— Oui, brûlons tout, mettons tout en cendres, en commençant par ce tableau de mathématiques, qui nous rappelle le mal que nous avons eu à nous fourrer quatre volumes de Bezout dans la tête.

— C’est cela ! au feu ce coquin de tableau.

— Approuvé à l’unanimité ! au feu le tableau et tous nos livres d’études ! Il faut que demain il ne reste plus rien dans le logis qui puisse rappeler douloureusement, à cette pauvre Juliette, le souvenir de ses chers aspirans.

— Au feu aussi les Aventures du chevalier de Faublas !

— Non, messieurs, non ; moi, je m’oppose à cet holocauste, par égard pour Juliette. N’oublions pas que c’est dans cet ouvrage que notre élève a commencé son éducation.

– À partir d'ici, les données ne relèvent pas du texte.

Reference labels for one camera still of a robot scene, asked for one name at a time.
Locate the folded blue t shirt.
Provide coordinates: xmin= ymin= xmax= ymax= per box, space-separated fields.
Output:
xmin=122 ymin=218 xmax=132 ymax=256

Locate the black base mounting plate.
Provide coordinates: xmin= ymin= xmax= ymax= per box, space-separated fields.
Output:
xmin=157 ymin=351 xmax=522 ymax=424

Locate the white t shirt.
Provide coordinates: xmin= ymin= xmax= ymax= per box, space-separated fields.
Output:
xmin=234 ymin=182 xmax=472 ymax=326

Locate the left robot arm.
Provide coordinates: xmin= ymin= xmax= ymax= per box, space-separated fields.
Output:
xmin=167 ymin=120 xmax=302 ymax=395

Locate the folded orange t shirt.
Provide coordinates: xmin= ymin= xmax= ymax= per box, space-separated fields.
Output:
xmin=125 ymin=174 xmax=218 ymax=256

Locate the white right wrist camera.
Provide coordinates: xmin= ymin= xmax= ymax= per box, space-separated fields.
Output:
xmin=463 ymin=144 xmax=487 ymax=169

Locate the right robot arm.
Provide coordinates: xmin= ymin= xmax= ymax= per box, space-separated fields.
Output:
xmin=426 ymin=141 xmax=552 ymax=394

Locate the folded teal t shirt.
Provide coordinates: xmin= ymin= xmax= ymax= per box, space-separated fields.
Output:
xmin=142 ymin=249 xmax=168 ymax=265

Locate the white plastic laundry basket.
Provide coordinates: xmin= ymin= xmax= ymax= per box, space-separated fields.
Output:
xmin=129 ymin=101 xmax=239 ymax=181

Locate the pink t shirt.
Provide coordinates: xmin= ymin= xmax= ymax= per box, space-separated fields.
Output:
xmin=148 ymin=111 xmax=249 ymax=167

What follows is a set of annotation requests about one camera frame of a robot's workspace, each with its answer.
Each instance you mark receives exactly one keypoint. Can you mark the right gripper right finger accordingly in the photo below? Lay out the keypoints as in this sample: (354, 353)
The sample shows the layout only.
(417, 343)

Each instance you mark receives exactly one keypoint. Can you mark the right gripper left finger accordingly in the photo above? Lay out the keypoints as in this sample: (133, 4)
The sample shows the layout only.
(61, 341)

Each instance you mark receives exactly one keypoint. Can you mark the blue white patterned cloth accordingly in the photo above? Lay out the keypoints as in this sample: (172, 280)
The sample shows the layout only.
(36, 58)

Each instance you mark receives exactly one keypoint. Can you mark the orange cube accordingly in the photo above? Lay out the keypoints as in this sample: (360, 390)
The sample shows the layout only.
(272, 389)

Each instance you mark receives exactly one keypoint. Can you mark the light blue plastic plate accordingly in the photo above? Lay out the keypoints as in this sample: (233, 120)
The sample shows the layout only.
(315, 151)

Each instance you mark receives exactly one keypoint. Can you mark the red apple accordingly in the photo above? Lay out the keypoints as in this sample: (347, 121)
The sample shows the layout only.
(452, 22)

— Il a raison ; épargnons Faublas, en faveur de Juliette ; mais brisons, brûlons ou saccageons tout le reste.

— Pein, pan, vlin, vlan ; tiens, voilà le cas que je fais de nos chaises et de nos tabourets. A propos, mes amis, si, pendant que nous sommes en train d’anéantir les monumens de notre séjour ici, nous jetions ces lits et ces matelas au feu ?

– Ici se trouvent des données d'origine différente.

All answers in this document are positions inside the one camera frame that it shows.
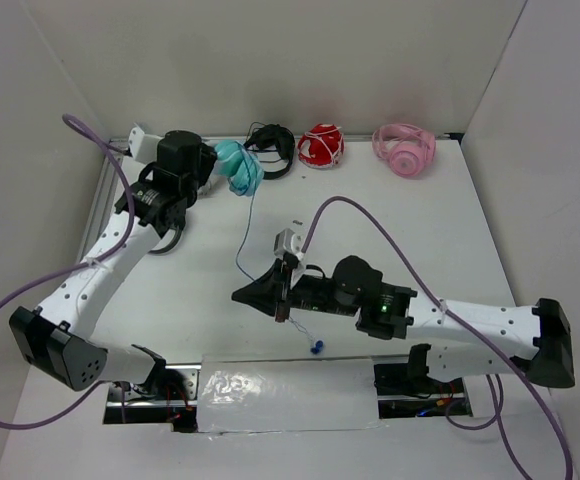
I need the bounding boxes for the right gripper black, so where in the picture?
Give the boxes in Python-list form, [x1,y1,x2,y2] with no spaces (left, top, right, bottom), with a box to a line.
[231,257,358,322]

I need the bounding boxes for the teal cat ear headphones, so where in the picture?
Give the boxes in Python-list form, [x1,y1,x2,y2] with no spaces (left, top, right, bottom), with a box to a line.
[213,140,264,197]

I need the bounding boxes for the blue headphone cable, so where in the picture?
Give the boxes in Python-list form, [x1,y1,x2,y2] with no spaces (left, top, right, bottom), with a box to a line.
[234,192,327,357]

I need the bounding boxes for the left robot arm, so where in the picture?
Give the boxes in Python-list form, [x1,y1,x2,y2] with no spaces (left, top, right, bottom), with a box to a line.
[9,130,217,399]

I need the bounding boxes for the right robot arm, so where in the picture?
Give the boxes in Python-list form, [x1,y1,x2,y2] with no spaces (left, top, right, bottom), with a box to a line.
[232,254,575,392]

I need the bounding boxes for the black headphones under arm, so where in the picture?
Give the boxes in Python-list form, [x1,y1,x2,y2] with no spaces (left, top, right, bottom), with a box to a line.
[149,226,183,256]

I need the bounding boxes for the black headphones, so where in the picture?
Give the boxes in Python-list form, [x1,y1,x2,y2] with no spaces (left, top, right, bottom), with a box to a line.
[244,121,296,180]

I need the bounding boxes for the red white headphones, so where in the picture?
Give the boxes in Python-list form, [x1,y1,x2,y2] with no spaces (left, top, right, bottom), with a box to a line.
[297,123,345,169]

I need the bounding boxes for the pink headphones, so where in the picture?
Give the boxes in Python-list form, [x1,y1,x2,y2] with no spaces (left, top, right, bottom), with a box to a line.
[372,123,436,178]

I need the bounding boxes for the shiny tape sheet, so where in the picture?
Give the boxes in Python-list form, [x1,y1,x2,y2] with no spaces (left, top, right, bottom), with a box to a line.
[197,358,381,434]

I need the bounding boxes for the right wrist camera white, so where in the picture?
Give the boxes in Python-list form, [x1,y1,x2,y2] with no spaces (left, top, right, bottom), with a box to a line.
[273,228,304,269]

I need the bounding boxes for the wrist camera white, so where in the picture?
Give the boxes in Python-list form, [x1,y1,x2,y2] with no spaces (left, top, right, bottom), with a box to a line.
[273,228,304,269]
[127,124,163,165]

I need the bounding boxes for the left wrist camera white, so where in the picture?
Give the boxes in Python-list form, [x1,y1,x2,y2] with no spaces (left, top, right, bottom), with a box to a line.
[127,124,163,165]

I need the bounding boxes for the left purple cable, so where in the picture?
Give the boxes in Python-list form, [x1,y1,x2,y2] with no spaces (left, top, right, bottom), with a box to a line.
[0,114,146,430]

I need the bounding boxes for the purple cable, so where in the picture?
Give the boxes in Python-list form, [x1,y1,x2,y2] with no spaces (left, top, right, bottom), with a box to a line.
[299,195,574,480]
[0,114,146,430]

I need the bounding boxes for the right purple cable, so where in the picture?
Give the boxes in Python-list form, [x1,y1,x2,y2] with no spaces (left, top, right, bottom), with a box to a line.
[299,195,574,480]

— Non pas, dites donc vous autres ! nous pourrions mettre le feu à la cassine, et brûler là des objets qui ne nous appartiennent pas.

— Et voyez le grand mal, quand nous rôtirions nos voisins et notre propriétaire ! est-ce que nous ne partons pas demain ?

— Ah ! dites donc, si vous vous décidez à mettre le feu à la maison, prévenez-nous-en d’avance, car j’ai l’intention de sauver Juliette des flammes, comme ce citoyen espagnol qui brûla, vous le savez bien, sa turne, pour avoir le plaisir d’enlever sa maîtresse au beau milieu de l’incendie.